* **Work to complete**: Where a line in the listing below contains the word "region", copy that line.

* **Records shown**:
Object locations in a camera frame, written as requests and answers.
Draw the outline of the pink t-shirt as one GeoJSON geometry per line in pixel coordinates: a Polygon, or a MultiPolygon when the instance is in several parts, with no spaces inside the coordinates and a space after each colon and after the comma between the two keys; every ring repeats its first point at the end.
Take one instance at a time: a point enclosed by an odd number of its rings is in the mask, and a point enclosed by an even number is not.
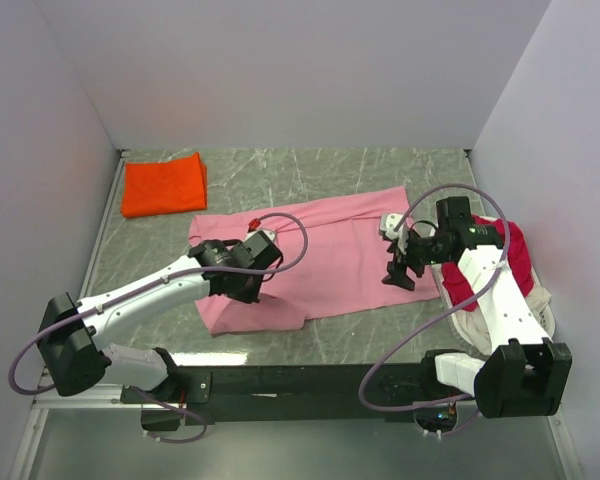
{"type": "Polygon", "coordinates": [[[414,291],[382,282],[391,256],[378,233],[385,213],[409,207],[406,191],[394,187],[371,193],[314,200],[232,215],[198,215],[189,241],[241,239],[249,221],[262,217],[275,232],[292,269],[261,288],[259,302],[244,304],[224,296],[197,302],[213,336],[258,331],[293,331],[313,319],[435,299],[439,291],[430,272],[414,291]]]}

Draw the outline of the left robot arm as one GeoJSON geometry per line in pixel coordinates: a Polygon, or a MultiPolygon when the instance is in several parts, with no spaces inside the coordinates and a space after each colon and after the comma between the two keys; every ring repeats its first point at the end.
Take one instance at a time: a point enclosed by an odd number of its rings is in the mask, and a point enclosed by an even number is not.
{"type": "Polygon", "coordinates": [[[167,267],[116,290],[74,301],[52,298],[40,327],[53,331],[37,343],[57,393],[70,397],[100,382],[151,391],[174,377],[176,365],[162,349],[118,344],[122,334],[183,303],[225,296],[255,303],[263,271],[282,258],[268,230],[245,240],[206,240],[167,267]]]}

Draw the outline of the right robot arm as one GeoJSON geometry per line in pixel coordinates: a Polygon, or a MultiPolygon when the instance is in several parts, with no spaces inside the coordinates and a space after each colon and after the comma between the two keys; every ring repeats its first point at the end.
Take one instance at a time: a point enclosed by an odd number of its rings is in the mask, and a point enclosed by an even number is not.
{"type": "Polygon", "coordinates": [[[474,216],[468,198],[437,202],[437,221],[422,237],[396,213],[381,217],[379,233],[392,255],[384,283],[414,290],[428,266],[454,265],[468,283],[488,335],[482,358],[460,351],[430,351],[424,378],[476,400],[488,418],[551,416],[560,406],[572,365],[529,307],[503,252],[507,222],[474,216]]]}

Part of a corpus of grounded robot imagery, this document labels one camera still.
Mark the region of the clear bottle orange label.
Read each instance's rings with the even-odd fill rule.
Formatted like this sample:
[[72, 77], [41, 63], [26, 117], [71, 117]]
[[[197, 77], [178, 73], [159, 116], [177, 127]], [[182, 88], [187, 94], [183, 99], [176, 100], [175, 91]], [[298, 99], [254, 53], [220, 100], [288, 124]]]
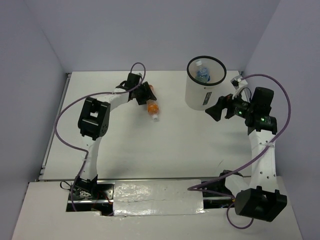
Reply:
[[152, 120], [154, 122], [157, 122], [159, 120], [159, 106], [156, 100], [156, 95], [155, 95], [155, 91], [154, 91], [154, 87], [150, 84], [149, 85], [152, 94], [154, 95], [153, 99], [149, 99], [146, 102], [147, 105], [147, 112], [149, 114], [149, 116], [152, 118]]

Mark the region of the clear bottle blue label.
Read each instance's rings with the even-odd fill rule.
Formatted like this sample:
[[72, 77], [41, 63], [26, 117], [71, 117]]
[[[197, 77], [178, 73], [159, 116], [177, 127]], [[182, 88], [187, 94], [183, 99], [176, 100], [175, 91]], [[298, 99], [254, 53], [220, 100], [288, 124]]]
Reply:
[[209, 69], [202, 63], [201, 60], [197, 60], [195, 62], [195, 66], [196, 66], [195, 79], [201, 83], [209, 82], [210, 81]]

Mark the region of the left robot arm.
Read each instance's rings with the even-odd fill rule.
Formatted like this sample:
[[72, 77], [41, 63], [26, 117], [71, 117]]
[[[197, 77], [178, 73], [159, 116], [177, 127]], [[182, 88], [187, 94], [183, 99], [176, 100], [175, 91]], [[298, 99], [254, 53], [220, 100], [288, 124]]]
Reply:
[[118, 86], [113, 94], [104, 94], [98, 98], [88, 97], [84, 101], [78, 128], [86, 152], [84, 165], [76, 177], [74, 188], [80, 190], [80, 194], [86, 199], [93, 199], [98, 194], [98, 153], [102, 137], [109, 128], [110, 113], [133, 99], [139, 105], [144, 105], [147, 101], [155, 101], [157, 98], [153, 87], [145, 82], [132, 92], [126, 92], [123, 86]]

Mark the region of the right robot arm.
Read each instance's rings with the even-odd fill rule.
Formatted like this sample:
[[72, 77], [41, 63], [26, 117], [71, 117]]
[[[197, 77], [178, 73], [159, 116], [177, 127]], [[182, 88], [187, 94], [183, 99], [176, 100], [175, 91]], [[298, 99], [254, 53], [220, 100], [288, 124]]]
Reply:
[[275, 141], [277, 120], [270, 116], [274, 91], [256, 87], [250, 102], [232, 94], [221, 96], [217, 103], [206, 109], [215, 121], [239, 116], [245, 121], [253, 158], [250, 182], [236, 172], [217, 183], [221, 195], [232, 193], [235, 197], [235, 213], [265, 222], [272, 222], [287, 205], [287, 196], [280, 193], [276, 177]]

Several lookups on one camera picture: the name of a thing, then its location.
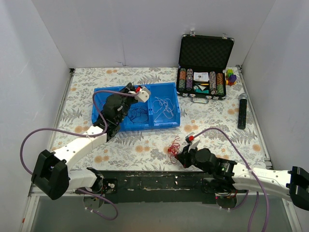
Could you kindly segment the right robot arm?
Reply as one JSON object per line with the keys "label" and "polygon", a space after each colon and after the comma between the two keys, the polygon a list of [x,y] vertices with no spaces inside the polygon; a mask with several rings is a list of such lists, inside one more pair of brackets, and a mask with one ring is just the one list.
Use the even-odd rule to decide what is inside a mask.
{"label": "right robot arm", "polygon": [[266,192],[292,202],[303,210],[309,209],[309,173],[294,166],[291,170],[253,168],[232,160],[216,157],[209,149],[186,146],[176,155],[184,168],[195,166],[210,174],[211,179],[202,182],[206,192],[223,193],[233,190]]}

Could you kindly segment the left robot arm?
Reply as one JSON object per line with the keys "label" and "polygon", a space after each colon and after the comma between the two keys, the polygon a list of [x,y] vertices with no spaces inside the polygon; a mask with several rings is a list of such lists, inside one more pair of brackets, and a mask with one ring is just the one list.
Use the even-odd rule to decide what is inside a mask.
{"label": "left robot arm", "polygon": [[94,148],[108,142],[120,130],[131,105],[147,102],[151,93],[146,87],[128,83],[119,92],[107,90],[102,109],[98,109],[95,123],[77,139],[55,151],[44,150],[38,156],[31,181],[50,199],[60,198],[69,189],[86,188],[98,193],[103,188],[103,177],[94,168],[74,171],[74,165]]}

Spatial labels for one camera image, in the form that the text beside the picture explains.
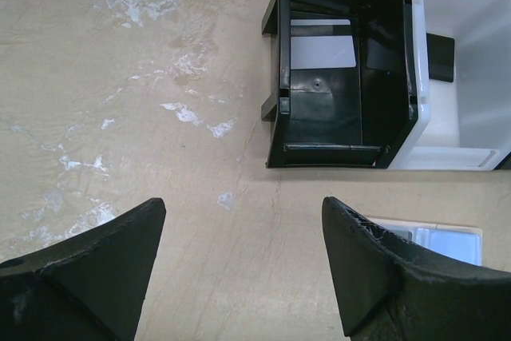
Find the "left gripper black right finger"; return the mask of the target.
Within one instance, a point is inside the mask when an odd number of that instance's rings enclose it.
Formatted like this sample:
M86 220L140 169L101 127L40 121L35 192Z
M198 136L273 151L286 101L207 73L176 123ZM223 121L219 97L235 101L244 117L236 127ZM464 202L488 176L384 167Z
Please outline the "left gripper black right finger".
M443 256L329 196L326 245L352 340L508 340L510 274Z

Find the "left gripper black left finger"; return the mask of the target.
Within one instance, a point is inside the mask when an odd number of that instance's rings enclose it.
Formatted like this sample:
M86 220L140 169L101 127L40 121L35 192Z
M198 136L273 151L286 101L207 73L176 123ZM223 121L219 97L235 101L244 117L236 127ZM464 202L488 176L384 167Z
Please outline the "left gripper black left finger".
M133 340L166 209L151 198L1 264L3 340Z

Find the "beige card holder wallet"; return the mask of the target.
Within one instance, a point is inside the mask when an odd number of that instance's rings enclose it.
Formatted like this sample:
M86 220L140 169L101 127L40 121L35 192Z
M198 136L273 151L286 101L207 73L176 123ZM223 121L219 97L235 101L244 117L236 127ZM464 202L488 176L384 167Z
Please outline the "beige card holder wallet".
M433 252L477 266L483 265L480 228L369 217L369 220Z

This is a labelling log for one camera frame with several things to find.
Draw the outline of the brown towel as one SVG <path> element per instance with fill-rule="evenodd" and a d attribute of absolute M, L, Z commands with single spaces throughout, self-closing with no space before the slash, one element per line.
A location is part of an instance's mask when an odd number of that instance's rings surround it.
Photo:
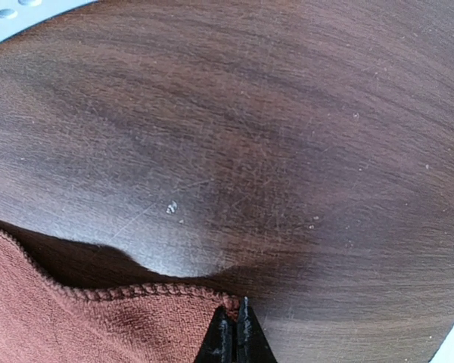
<path fill-rule="evenodd" d="M 239 308 L 193 284 L 68 287 L 0 229 L 0 362 L 192 362 L 213 315 Z"/>

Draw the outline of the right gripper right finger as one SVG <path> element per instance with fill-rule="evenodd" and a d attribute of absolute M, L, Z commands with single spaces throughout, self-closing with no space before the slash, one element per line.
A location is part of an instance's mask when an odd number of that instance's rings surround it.
<path fill-rule="evenodd" d="M 236 361 L 240 363 L 277 363 L 262 327 L 245 296 L 237 320 Z"/>

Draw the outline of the light blue plastic basket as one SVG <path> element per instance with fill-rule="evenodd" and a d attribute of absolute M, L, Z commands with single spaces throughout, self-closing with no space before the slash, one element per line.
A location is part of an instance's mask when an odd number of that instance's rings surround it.
<path fill-rule="evenodd" d="M 0 43 L 92 0 L 0 0 Z"/>

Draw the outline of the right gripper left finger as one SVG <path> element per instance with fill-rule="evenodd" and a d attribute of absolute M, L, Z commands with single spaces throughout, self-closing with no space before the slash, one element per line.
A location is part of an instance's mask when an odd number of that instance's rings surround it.
<path fill-rule="evenodd" d="M 194 363 L 233 363 L 237 361 L 236 323 L 223 307 L 213 313 Z"/>

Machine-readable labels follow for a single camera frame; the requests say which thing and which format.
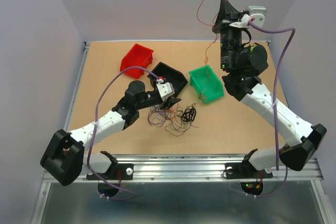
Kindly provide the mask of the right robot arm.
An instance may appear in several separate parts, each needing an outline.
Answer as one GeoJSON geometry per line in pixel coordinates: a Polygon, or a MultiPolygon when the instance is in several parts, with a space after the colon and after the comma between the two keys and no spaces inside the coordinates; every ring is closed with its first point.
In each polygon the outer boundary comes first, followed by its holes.
{"type": "Polygon", "coordinates": [[[269,91],[261,81],[259,75],[268,68],[266,48],[243,43],[242,33],[250,27],[264,32],[265,13],[263,6],[239,11],[228,0],[221,0],[212,27],[220,37],[220,67],[226,72],[222,77],[226,91],[275,129],[275,147],[254,149],[240,163],[227,163],[223,171],[226,179],[257,178],[280,165],[301,171],[327,133],[322,124],[312,125],[297,116],[277,99],[276,87],[269,91]]]}

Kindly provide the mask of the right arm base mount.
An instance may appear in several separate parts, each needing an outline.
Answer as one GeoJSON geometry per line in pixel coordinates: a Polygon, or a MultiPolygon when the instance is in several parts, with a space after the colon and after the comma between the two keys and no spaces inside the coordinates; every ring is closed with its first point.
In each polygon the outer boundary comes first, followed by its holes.
{"type": "Polygon", "coordinates": [[[226,179],[269,179],[273,178],[273,174],[265,170],[256,170],[249,163],[226,163],[223,177],[226,179]]]}

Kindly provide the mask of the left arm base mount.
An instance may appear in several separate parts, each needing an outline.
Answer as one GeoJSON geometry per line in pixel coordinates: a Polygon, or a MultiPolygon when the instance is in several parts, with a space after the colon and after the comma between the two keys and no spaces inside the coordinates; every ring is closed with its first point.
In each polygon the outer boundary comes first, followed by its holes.
{"type": "Polygon", "coordinates": [[[117,180],[121,178],[124,181],[133,179],[134,165],[132,163],[94,164],[92,167],[105,180],[117,180]]]}

* **Task output**:
Mark the region of the clear bottle orange label.
Mark the region of the clear bottle blue label.
Mark the region of the left robot arm.
Mark the region of the right robot arm.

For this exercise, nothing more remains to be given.